À un enfant de maison, qui recherche les lettres, non pour le gaing,[4] ny tant pour les commoditez externes que pour les siennes propres, et pour s'en enrichir et parer au dedans, ayant plustost envie d'en réussir habile homme qu'homme sçavant, je vouldrais aussi qu'on feust[5] soingneux de lui choisir un conducteur qui eust plustost la teste bien faite que bien pleine; et qu'on y requist toutes les deux, mais plus les mœurs et l'entendement, que la science; et qu'il se conduisist en sa charge d'une nouvelle manière. On ne cesse de criailler à nos aureilles, comme qui verseroit dans un entonnoir; et nostre charge, ce n'est que redire ce qu'on nous a dict: je vouldrois qu'il corrigeast cette partie, et que de belle arrivée, selon la portée de l'âme qu'il a en main, il commenceast à la mettre sur la montre, luy faisant gouster les choses, les choisir, et discerner d'elle mesme; quelquefois lui ouvrant chemin, quelquefois le lui laissant ouvrir. Je ne veulx pas qu'il invente et parle seul; je veulx qu'il escoute son disciple parler à son tour.—Il est bon qu'il le face[6] trotter devant luy, pour juger de son train, et juger jusques à quel poinct il se doibt ravaller pour s'accommoder à sa force.

 

Qu'il ne lui demande pas seulement compte des mots de sa leçon, mais du sens et de la substance; et qu'il juge du proufit qu'il aura faict, non par le tesmoignage de sa mémoire mais de sa vie. Que ce qu'il viendra d'apprendre, il le lui face mettre en cent visages, et accommoder à autant de divers subjects pour veoir s'il l'a encores bien prins[7] et bien faict sien.

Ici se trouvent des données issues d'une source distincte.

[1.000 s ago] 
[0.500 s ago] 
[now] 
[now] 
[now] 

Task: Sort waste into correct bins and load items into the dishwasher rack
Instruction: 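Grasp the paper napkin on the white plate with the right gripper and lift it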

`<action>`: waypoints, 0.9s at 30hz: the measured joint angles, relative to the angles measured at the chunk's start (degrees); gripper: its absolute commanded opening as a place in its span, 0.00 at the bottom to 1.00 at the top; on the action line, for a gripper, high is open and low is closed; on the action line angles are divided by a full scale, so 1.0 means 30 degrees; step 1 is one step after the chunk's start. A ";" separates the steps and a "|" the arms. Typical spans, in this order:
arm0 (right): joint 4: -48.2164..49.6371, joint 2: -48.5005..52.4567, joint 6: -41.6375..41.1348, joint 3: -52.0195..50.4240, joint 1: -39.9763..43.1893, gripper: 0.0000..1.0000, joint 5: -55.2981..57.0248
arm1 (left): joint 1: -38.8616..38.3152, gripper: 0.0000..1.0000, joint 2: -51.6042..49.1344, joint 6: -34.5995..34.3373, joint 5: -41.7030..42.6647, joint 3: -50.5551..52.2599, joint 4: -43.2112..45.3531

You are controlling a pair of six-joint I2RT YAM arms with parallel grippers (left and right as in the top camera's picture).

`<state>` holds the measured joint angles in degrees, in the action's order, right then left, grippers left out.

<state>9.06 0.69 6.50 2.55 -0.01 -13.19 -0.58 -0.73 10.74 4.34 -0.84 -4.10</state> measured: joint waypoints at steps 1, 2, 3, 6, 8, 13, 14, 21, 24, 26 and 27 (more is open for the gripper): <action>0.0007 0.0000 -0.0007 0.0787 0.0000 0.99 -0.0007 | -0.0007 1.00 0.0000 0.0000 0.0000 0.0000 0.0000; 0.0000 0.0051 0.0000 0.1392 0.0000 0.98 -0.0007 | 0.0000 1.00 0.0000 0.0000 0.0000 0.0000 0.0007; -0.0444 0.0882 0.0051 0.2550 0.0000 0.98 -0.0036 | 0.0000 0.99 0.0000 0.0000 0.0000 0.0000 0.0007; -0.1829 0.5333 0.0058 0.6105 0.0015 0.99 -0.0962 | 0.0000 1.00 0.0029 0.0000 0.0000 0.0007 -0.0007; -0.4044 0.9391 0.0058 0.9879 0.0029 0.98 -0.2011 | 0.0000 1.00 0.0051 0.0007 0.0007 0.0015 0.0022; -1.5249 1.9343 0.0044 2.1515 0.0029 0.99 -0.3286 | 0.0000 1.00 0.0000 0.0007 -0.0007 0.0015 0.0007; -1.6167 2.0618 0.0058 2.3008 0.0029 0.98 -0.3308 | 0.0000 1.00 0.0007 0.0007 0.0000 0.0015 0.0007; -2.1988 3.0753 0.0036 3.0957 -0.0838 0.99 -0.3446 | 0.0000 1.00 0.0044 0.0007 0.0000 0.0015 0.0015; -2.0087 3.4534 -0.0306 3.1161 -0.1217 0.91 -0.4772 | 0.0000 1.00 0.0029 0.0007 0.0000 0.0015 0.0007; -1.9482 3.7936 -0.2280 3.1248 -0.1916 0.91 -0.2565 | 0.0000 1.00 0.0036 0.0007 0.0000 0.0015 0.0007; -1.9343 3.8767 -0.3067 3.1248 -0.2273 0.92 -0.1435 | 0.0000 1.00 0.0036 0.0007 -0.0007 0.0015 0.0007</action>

Qu'il lui face tout passer par l'estamine, et ne loge rien en sa teste par simple autorité et à crédit. ... La vérité et la raison sont communes à un chascun, et ne sont non plus à qui les a dictes premièrement, qu'à qui les dict aprez: ce n'est non plus selon Platon que selon moy, puisque luy et moy l'entendons et voyons de mesme. Les abeilles pillotent deça delà les fleurs; mais elles en font aprez le miel qui est tout leur, ce n'est plus thym ni marjolaine.... Le gaing de notre estude, c'est en estre devenu meilleur et plus sage.... C'est l'entendement qui approfite tout, qui dispose tout, qui agit, qui domine et qui règne: toutes aultres choses sont aveugles, sourdes et sans âme. Certes, nous le rendons servile et couard, pour ne luy laisser la liberté de rien faire de soy.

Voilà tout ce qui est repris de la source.